A man who pastors in a large Protestant denomination made these remarks in a letter addressed to me as the editor of Ministry. Naturally, with what they imply regarding my integrity, they hurt. And they reveal what Adventists have known for years--that many misunderstand our doctrines, confusing us with some of the cults that are prominent on the American religious scene.
There are reasons why Seventh-day Adventists are considered legalistic and cultish. Part of the responsibility for this misunderstanding is our own. Like many other denominations, the Seventh-day Adventist Church arose as a reform movement within Christianity, focusing attention on Christ's second advent and later the fourth commandment--which Christianity in general disregarded. Most of those who became Seventh-day Adventists were Christians who already believed in salvation through faith in Christ alone. So our early pioneers saw no particular need to preach this doctrine--they took it for granted.
The opposition experienced by early Adventists deepened this tendency. Permitting their opponents to set their agenda, Adventists often tend to emphasize their distinctive doctrines rather than an intimate fellowship with Jesus.
But part of the reason other Christians consider Seventh-day Adventists legalists is because they have failed to take a careful look at what Adventists teach. Too often people see with one eye and hear with one ear; through a superficial or biased approach their perception of Adventist beliefs is distorted.
The doctrines the Adventist Church has voted as comprising our fundamental beliefs make clear where we stand. Fundamental belief No. 9 reads: "In Christ's life of perfect obedience to God's will, His suffering, death, and resurrection, God provided the only means of atonement for human sin, so that those who by faith accept this atonement may have eternal life. . . . This perfect atonement. . . both condemns our sin and provides for our forgiveness. The death of Christ is substitutionary and expiatory, reconciling and transforming."

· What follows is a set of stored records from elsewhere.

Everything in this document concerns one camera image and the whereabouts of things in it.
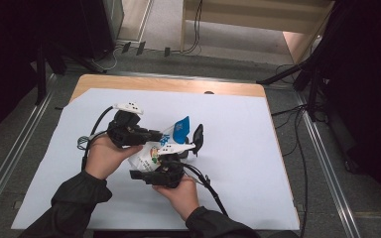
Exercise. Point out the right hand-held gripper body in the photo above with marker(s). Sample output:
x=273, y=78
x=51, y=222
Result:
x=172, y=172

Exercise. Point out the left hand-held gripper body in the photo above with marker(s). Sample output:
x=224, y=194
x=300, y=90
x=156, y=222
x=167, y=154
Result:
x=124, y=132

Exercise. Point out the blue and white milk carton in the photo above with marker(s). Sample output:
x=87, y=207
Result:
x=145, y=158

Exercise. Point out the clear container with black lid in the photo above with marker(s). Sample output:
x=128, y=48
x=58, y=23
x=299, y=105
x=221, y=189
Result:
x=198, y=139

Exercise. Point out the person's right hand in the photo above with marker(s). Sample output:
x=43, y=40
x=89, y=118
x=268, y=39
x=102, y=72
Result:
x=183, y=196

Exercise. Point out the person's left hand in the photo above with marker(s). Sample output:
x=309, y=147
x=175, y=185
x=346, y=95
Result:
x=104, y=157

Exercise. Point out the white paper sheet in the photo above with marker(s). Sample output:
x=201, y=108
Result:
x=238, y=158

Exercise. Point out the black metal stand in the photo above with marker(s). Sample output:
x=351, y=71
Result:
x=40, y=76

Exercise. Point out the dark curtain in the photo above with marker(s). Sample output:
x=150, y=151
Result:
x=10, y=49
x=370, y=82

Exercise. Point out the black tripod stand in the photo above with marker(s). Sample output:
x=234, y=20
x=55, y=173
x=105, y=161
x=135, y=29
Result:
x=312, y=76

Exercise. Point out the metal floor rail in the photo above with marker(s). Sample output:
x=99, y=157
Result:
x=13, y=158
x=330, y=172

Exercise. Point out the light wooden shelf frame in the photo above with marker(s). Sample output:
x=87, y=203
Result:
x=244, y=20

Fundamental belief No. 10, "The Experience of Salvation," continues: "In infinite love and mercy God made Christ, who knew no sin, to be sin for us, so that in Him we might be made the righteousness of God. Led by the Holy Spirit we sense our need, acknowledge our sinfulness, repent of our transgressions, and exercise faith in Jesus as Lord and Christ, as Substitute and Example. This, faith which receives salvation comes through the divine power of the Word and is the gift of God's grace. Through Christ we are justified, adopted as God's sons and daughters, and delivered from the lordship of sin. Through the Spirit we are born again and sanctified; the Spirit renews our minds, writes God's law of love in our hearts, and we are given the power to live a holy life. Abiding in Him, we become partakers of the divine nature and have the assurance of salvation now and in the judgment."

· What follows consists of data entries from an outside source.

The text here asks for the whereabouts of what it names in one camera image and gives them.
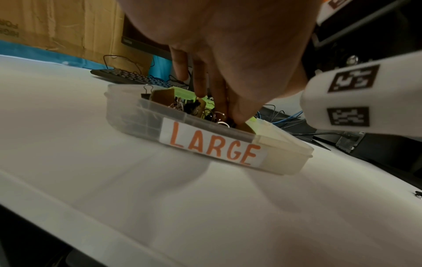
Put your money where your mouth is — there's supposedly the person's left hand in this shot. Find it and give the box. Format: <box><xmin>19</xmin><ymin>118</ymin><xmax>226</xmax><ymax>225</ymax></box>
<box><xmin>117</xmin><ymin>0</ymin><xmax>322</xmax><ymax>131</ymax></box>

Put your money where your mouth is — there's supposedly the green plastic tray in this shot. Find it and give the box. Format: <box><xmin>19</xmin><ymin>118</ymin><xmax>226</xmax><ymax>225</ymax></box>
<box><xmin>173</xmin><ymin>87</ymin><xmax>215</xmax><ymax>106</ymax></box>

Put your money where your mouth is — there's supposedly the pile of black binder clips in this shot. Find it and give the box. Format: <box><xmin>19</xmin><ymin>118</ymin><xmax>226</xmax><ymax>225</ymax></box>
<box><xmin>140</xmin><ymin>84</ymin><xmax>239</xmax><ymax>129</ymax></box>

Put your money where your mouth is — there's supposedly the brown cardboard piece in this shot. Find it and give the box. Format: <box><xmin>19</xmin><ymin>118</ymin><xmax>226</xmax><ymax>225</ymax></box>
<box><xmin>150</xmin><ymin>88</ymin><xmax>176</xmax><ymax>107</ymax></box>

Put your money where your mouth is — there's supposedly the black computer monitor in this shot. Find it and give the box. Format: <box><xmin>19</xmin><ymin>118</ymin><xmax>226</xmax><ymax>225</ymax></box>
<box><xmin>121</xmin><ymin>14</ymin><xmax>173</xmax><ymax>57</ymax></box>

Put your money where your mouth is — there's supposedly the black computer keyboard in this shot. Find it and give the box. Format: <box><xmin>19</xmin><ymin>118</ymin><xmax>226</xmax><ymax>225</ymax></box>
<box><xmin>90</xmin><ymin>68</ymin><xmax>176</xmax><ymax>88</ymax></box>

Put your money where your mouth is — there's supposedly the white block with orange marker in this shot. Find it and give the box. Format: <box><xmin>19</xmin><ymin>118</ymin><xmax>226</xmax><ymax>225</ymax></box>
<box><xmin>316</xmin><ymin>0</ymin><xmax>357</xmax><ymax>26</ymax></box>

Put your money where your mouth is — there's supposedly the clear plastic box with label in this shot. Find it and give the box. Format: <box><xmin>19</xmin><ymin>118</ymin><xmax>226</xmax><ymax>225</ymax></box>
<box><xmin>105</xmin><ymin>84</ymin><xmax>315</xmax><ymax>176</ymax></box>

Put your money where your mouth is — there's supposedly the small silver electronics box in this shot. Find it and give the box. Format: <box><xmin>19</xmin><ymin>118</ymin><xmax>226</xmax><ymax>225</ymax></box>
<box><xmin>335</xmin><ymin>131</ymin><xmax>366</xmax><ymax>154</ymax></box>

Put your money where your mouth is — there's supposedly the brown cardboard box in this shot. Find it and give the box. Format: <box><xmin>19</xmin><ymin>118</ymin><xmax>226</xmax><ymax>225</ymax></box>
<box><xmin>0</xmin><ymin>0</ymin><xmax>127</xmax><ymax>69</ymax></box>

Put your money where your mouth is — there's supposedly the teal sheet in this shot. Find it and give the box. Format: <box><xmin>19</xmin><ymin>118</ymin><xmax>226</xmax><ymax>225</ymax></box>
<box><xmin>0</xmin><ymin>40</ymin><xmax>173</xmax><ymax>80</ymax></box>

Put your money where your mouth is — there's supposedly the blue cable bundle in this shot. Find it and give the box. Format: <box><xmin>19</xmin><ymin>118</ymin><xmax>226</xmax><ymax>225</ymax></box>
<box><xmin>256</xmin><ymin>105</ymin><xmax>305</xmax><ymax>129</ymax></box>

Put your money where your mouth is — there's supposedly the thin black cable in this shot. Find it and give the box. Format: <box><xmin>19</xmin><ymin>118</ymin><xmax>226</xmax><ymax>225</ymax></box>
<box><xmin>103</xmin><ymin>54</ymin><xmax>143</xmax><ymax>74</ymax></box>

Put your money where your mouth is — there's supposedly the black device cable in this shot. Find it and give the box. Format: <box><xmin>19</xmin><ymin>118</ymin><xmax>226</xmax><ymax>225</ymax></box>
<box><xmin>290</xmin><ymin>131</ymin><xmax>351</xmax><ymax>139</ymax></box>

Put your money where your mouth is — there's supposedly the white wrist mount with markers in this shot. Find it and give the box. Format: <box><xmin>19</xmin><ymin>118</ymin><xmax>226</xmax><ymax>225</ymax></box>
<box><xmin>301</xmin><ymin>50</ymin><xmax>422</xmax><ymax>138</ymax></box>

We firmly believe that "the basis for this justification is, not our obedience, but Christ's, for 'through one Man's righteous act the free gift came to all men, resulting in justification of life. ... By one Man's obedience many will be made righteous' (Rom. 5:18, 19). He gives this obedience to those believers who are 'justified freely by His grace' (Rom. 3:24). 'Not by works of righteousness which we have done, but according to His mercy He saved us' (Titus 3:5)." 1
"Many wrongly believe that their standing before God depends on their good or bad deeds. Addressing the question of how persons are justified before God, Paul unequivocally stated that he 'suffered the loss of all things, . . . that I may gain Christ and be found in Him, not having my own righteousness... but that which is through faith in Christ, the righteousness which is from God by faith'(Phil. 3:8, 9)." 2
Seventh-day Adventists believe that while the Ten Commandments point out sin, they do not save. "No deeds of the law, no effort however commendable, and no good works--whether they be many or few, sacrificial or not--can in any way justify the sinner (Titus 3:5; Rom. 3:20)." 3
Because the law is absolute and immutable, a death was required to pay the penalty imposed upon those who transgress it. This requirement Christ fully satisfied by His death on the cross, making eternal life available to all who accept His magnificent sacrifice. --J. Robert Spangler
1 Seventh-day Adventists Believe . . . (Hagerstown,
Md.: Review and Herald Pub. Assn., 1988),
p. 121. This book, published just this year, is an
exposition of Adventist doctrines intended for
both members of the Adventist Church and others
who are interested in understanding our teachings.
2 Ibid, pp. 121,122.
3 Questions on Doctrine (Washington, D.C.:
Review and Herald Pub. Assn., 1957), p. 142.